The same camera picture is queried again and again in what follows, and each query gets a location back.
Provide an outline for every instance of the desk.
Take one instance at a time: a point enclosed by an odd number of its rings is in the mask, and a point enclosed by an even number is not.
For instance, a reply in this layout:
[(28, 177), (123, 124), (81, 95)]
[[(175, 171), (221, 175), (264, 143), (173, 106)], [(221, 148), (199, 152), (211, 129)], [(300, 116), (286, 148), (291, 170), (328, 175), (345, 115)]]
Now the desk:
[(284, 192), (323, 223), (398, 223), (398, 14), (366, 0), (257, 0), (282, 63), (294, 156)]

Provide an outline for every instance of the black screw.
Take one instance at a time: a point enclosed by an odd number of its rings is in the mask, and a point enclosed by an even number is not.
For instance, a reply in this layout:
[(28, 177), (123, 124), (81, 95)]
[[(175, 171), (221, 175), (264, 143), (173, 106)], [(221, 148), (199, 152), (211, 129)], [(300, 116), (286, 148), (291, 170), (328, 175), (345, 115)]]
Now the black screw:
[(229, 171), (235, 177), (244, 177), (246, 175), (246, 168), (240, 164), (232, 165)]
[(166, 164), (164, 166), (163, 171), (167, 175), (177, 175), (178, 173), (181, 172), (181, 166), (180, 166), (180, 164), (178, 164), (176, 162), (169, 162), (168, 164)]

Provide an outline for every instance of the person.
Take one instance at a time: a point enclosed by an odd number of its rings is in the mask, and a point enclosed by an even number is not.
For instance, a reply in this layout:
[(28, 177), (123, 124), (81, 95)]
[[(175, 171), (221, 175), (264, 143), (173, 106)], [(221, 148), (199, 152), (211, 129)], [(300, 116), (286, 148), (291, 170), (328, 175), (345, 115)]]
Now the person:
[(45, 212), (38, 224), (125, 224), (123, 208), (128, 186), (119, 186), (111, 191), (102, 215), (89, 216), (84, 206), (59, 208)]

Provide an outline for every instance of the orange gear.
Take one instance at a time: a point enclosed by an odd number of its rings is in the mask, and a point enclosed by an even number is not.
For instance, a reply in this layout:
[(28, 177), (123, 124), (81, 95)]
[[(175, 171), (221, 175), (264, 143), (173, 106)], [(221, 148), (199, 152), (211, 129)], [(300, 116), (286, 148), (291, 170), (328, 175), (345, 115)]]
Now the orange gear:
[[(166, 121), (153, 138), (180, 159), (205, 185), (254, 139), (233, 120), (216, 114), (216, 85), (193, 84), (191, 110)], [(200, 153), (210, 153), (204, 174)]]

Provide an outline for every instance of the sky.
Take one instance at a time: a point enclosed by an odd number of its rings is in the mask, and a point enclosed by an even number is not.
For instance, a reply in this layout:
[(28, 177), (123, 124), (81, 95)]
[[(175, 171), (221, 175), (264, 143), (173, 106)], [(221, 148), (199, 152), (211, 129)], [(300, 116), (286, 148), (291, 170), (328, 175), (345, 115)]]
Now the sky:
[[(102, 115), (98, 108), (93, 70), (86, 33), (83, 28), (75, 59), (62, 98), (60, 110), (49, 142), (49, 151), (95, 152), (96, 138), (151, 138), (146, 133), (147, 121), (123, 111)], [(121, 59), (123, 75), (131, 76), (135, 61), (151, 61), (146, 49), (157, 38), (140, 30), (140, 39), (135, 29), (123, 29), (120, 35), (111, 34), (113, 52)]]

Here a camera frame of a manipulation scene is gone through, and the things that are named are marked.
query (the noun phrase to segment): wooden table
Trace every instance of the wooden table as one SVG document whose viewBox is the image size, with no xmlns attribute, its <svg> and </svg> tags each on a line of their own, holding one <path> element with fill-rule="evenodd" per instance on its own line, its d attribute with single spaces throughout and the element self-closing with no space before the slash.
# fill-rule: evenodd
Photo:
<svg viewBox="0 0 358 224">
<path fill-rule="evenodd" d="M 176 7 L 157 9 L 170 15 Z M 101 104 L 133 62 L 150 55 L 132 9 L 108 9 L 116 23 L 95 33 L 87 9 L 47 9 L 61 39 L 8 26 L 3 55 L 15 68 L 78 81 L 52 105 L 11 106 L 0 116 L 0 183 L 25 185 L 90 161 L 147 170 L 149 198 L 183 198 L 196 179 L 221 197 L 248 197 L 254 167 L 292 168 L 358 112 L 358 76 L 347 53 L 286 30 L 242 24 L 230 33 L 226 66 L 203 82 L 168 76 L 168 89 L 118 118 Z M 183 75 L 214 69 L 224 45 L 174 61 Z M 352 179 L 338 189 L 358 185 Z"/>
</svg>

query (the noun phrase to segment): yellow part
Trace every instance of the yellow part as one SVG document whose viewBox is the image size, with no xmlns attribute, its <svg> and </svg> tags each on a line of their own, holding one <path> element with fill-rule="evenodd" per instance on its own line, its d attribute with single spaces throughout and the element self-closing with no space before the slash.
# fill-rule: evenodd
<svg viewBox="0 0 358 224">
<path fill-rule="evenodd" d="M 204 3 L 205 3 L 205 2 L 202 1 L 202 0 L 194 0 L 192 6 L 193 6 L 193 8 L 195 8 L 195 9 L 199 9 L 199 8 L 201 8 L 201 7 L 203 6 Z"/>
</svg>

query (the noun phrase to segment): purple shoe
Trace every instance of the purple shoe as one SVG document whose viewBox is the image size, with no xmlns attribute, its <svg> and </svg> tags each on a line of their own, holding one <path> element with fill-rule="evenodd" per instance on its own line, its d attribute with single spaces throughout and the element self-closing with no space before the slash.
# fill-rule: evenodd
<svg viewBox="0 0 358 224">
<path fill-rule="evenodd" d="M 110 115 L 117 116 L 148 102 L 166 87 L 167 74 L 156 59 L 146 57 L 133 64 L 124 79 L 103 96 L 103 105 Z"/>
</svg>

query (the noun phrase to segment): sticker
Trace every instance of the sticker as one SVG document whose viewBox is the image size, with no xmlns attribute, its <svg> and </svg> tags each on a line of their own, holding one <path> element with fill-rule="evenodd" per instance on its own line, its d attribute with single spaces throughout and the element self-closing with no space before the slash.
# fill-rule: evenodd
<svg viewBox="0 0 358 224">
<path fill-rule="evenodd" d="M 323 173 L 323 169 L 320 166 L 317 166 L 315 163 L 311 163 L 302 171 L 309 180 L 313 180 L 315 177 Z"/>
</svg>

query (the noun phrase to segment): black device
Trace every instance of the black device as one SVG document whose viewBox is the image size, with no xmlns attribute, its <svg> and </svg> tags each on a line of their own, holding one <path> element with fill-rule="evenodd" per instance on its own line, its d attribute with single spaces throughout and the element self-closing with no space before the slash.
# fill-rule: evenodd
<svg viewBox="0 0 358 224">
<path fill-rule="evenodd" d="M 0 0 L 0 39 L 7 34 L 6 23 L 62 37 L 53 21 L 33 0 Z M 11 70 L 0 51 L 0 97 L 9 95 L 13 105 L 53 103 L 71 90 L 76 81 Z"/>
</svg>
☆ ☆ ☆ ☆ ☆ ☆ ☆
◆ **Work task**: A single number is expected: the count of lines in the entries that carry the string "device".

◆ **Response for this exercise**: 2